> _Assignment_
Below are some records; quote exactly the lines from the one that contains "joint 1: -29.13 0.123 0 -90" through the one that contains "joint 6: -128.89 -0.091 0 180", inclusive, and no others.
────────────────────────────────────────
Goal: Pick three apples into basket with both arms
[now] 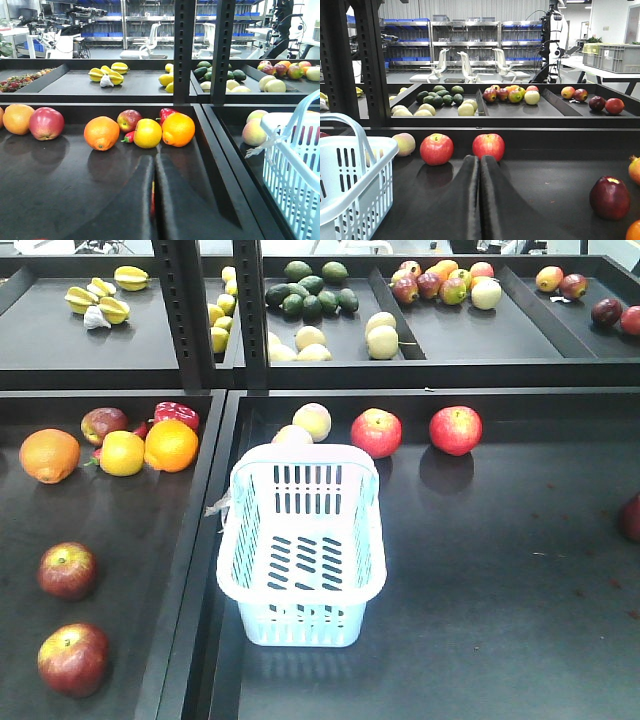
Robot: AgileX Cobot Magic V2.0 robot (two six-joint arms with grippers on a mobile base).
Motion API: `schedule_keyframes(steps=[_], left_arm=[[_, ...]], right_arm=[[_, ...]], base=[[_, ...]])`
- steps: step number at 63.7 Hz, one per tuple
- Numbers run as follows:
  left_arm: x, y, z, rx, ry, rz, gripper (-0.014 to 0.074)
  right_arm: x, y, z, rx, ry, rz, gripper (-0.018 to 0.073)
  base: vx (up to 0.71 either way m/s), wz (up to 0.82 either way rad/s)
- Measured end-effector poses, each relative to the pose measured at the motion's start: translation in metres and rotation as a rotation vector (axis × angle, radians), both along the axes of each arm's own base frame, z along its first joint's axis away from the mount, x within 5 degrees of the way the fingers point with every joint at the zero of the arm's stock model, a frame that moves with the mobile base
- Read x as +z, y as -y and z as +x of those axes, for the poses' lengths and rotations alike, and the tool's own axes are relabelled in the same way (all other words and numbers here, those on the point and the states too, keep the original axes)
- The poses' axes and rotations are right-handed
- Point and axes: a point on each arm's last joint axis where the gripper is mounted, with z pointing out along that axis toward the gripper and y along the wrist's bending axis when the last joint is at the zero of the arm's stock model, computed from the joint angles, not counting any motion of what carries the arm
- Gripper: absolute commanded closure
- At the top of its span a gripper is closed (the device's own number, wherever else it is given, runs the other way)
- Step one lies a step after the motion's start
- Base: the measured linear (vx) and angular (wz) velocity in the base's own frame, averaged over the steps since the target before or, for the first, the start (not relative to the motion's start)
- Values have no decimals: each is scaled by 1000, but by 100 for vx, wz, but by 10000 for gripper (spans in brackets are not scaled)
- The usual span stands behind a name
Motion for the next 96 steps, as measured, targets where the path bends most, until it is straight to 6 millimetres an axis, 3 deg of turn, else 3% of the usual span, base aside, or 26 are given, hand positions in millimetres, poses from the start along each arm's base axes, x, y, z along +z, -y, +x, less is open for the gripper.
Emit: schedule_keyframes(steps=[96], left_arm=[[0, 0, 0, 0, 0, 0, 603]], right_arm=[[0, 0, 0, 0, 0, 0, 564]], base=[[0, 0]])
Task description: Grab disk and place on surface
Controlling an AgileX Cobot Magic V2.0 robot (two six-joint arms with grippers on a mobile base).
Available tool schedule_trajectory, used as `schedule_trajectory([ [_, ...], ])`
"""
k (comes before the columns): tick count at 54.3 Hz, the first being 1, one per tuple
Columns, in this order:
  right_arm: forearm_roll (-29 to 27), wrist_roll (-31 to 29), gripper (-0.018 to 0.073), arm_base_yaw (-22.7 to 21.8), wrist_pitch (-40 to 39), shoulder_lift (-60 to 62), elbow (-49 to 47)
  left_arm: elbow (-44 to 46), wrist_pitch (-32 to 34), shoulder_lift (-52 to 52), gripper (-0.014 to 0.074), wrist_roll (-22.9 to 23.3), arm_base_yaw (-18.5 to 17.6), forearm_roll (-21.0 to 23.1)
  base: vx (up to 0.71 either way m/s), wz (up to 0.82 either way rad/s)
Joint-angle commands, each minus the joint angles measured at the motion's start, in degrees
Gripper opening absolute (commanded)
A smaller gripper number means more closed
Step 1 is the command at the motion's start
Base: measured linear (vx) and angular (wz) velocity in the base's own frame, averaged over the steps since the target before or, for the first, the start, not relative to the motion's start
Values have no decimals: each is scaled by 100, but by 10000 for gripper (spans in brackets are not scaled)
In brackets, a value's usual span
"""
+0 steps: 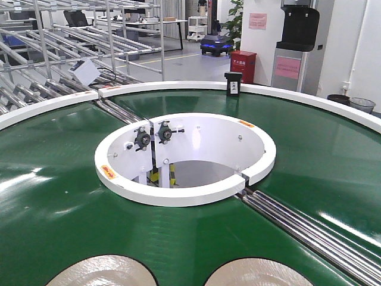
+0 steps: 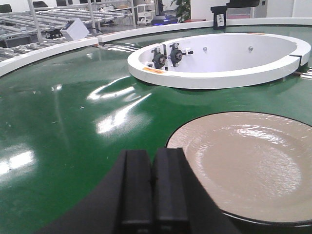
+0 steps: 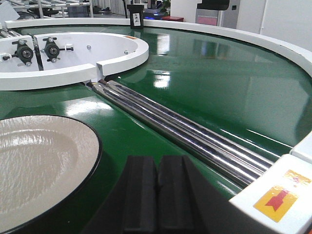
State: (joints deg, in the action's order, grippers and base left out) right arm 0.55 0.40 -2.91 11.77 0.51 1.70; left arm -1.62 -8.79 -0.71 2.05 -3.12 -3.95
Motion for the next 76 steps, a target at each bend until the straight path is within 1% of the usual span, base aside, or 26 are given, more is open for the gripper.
schedule_trajectory([
  [1, 65, -40, -12, -6, -469, 80, -21, -140, 507, -85, 1, 52, 13, -15, 0, 0],
  [13, 65, -40, -12, -6, -484, 80, -21, -140, 525, -85, 1, 52, 13, -15, 0, 0],
  [22, 59, -40, -12, -6, -843, 80, -21, -135, 974, -85, 1, 52, 13, -15, 0, 0],
  [26, 59, -40, -12, -6, -1115, 80, -21, -67, 1439, -85, 1, 50, 13, -15, 0, 0],
  [30, 66, -40, -12, -6, -1715, 80, -36, -60, 2069, -85, 1, 66, 13, -15, 0, 0],
  [31, 66, -40, -12, -6, -1927, 80, -41, -60, 2259, -85, 1, 98, 13, -7, 0, 0],
  [33, 59, -40, -12, -6, -2339, 80, -51, -34, 2602, -85, 1, 328, 13, 16, 0, 0],
  [34, 53, -40, -12, -6, -2551, 80, -71, 14, 2667, -85, 1, 430, 13, 44, 0, 0],
  [37, -12, 38, -12, -6, -2839, 80, -274, 301, 2544, -79, 1, 849, 13, 51, 0, 0],
  [39, -55, 62, -12, -6, -2762, 75, -524, 581, 2327, -75, 1, 1024, 13, 45, 0, 0],
  [41, -97, 56, -12, -6, -2586, 64, -852, 927, 2072, -67, 1, 1068, 13, 13, 0, 0],
  [44, -91, -40, -12, -6, -2331, -85, -1488, 1583, 1790, 71, 1, 917, 13, -76, 0, 0],
  [50, -91, -145, -12, -6, -1808, -871, -2852, 3022, 1386, 906, 1, 135, 13, -186, 0, 0],
  [52, -91, -145, -12, -6, -1655, -1237, -3304, 3435, 1297, 1278, 1, -20, 7, -179, 0, 0],
  [58, -91, -149, -12, -6, -1266, -2390, -4488, 4448, 1059, 2438, 1, -65, -6, -172, 0, 0],
  [61, -91, -149, -12, -6, -1177, -2945, -4945, 4763, 1050, 2933, 1, -47, -6, -172, 0, 0],
  [65, -91, -149, -12, -6, -1177, -3525, -5315, 5051, 1074, 3543, 1, -47, -6, -172, 0, 0],
  [72, -91, -149, -12, -6, -1211, -4229, -5506, 5180, 1164, 4305, 1, -17, -6, -166, 0, 0],
  [76, -99, -132, -12, -6, -1177, -4512, -5500, 5175, 1201, 4613, 3, 132, -6, -166, 0, 0],
])
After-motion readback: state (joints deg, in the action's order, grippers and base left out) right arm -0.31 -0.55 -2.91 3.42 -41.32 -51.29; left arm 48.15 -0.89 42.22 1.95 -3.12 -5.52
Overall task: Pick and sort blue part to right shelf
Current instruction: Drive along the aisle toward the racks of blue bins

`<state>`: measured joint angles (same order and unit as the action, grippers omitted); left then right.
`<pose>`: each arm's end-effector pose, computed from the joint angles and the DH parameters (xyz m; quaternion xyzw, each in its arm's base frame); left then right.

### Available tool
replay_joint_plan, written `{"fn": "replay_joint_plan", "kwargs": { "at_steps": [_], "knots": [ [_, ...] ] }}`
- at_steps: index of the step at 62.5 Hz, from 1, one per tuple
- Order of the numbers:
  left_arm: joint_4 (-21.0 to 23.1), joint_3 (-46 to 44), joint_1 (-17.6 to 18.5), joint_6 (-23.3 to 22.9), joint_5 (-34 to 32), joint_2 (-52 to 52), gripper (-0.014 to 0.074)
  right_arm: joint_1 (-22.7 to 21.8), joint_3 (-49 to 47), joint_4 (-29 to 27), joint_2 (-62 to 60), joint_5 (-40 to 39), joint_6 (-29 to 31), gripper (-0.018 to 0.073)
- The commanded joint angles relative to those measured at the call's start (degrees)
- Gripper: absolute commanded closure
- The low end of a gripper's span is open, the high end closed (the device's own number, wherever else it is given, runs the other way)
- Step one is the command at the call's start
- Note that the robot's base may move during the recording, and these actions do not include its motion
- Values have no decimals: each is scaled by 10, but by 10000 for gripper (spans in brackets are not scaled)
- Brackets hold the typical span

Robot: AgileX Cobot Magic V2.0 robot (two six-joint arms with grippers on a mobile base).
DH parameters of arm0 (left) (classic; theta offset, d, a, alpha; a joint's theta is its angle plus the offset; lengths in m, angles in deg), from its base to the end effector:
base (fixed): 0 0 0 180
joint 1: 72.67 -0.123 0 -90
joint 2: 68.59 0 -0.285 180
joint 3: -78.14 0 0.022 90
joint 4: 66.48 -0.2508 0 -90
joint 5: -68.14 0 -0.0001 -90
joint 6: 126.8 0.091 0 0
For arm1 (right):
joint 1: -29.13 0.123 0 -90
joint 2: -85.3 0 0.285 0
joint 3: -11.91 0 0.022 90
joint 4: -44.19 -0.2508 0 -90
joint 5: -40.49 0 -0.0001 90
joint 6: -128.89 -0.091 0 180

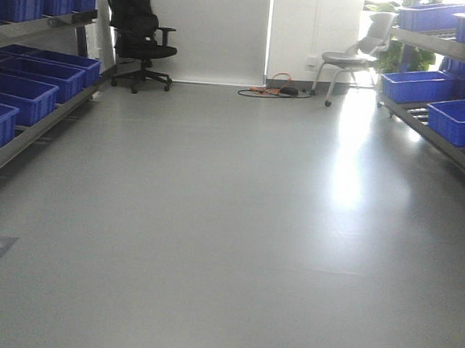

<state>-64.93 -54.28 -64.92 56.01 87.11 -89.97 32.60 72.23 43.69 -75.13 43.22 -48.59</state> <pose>0.0512 -0.0078 0.3407 0.0582 0.6917 -0.0433 0.7185 0.0646 0.0040 0.2957 -0.0318 0.6594 0.0096 0.7511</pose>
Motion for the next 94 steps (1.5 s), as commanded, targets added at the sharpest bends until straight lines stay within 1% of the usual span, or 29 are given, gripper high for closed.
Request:
{"fn": "replay_joint_plan", "kwargs": {
  "at_steps": [1,94],
  "knots": [
    [1,-17,0,0,-52,-9,211,-4,-18,5,5,-51,4,203],
    [1,-17,0,0,-52,-9,211,-4,-18,5,5,-51,4,203]
  ]
}}
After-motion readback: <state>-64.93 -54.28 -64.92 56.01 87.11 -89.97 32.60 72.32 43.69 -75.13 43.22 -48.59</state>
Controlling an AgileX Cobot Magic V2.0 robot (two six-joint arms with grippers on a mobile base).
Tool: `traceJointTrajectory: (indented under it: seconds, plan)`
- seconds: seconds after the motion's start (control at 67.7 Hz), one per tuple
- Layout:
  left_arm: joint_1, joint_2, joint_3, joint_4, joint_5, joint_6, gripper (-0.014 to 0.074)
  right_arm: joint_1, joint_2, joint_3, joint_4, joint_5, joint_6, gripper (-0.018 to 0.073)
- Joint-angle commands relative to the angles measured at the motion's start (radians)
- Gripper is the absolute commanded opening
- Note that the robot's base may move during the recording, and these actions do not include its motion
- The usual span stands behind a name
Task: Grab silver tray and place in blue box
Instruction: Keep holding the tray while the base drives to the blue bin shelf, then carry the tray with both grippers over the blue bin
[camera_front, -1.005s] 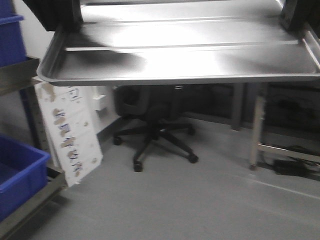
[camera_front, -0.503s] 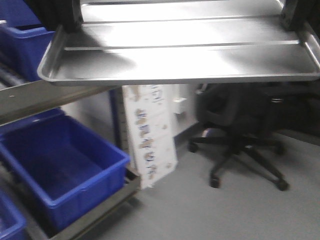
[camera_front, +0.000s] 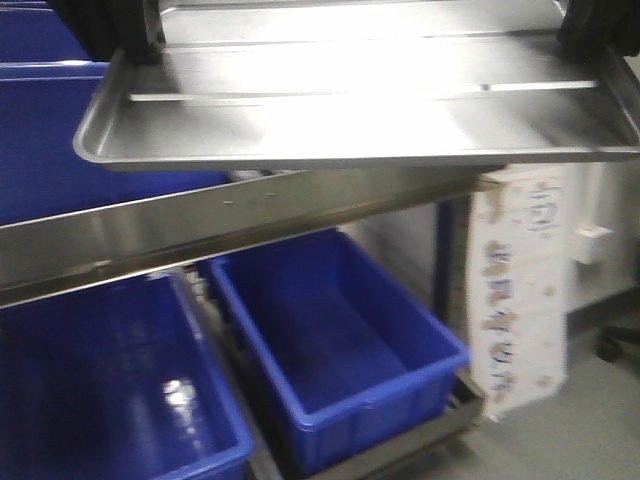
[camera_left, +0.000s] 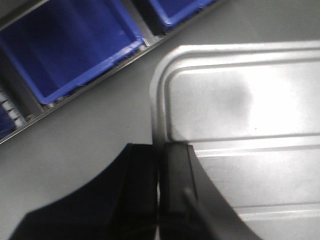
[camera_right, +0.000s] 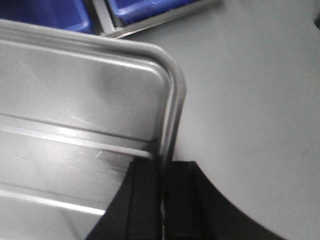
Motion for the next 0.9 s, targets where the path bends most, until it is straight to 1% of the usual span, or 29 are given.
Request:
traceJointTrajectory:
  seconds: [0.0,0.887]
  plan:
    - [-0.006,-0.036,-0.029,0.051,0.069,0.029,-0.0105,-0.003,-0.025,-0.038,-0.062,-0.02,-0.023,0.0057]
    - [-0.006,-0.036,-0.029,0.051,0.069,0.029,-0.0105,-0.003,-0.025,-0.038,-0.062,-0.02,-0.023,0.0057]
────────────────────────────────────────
> _Task response_
joint 1: -29.13 0.123 0 -90
joint 2: -85.3 0 0.285 0
joint 3: -11.91 0 0.022 90
joint 4: -44.19 -0.2508 0 -90
joint 5: -40.49 0 -0.0001 90
joint 6: -128.89 -0.091 0 180

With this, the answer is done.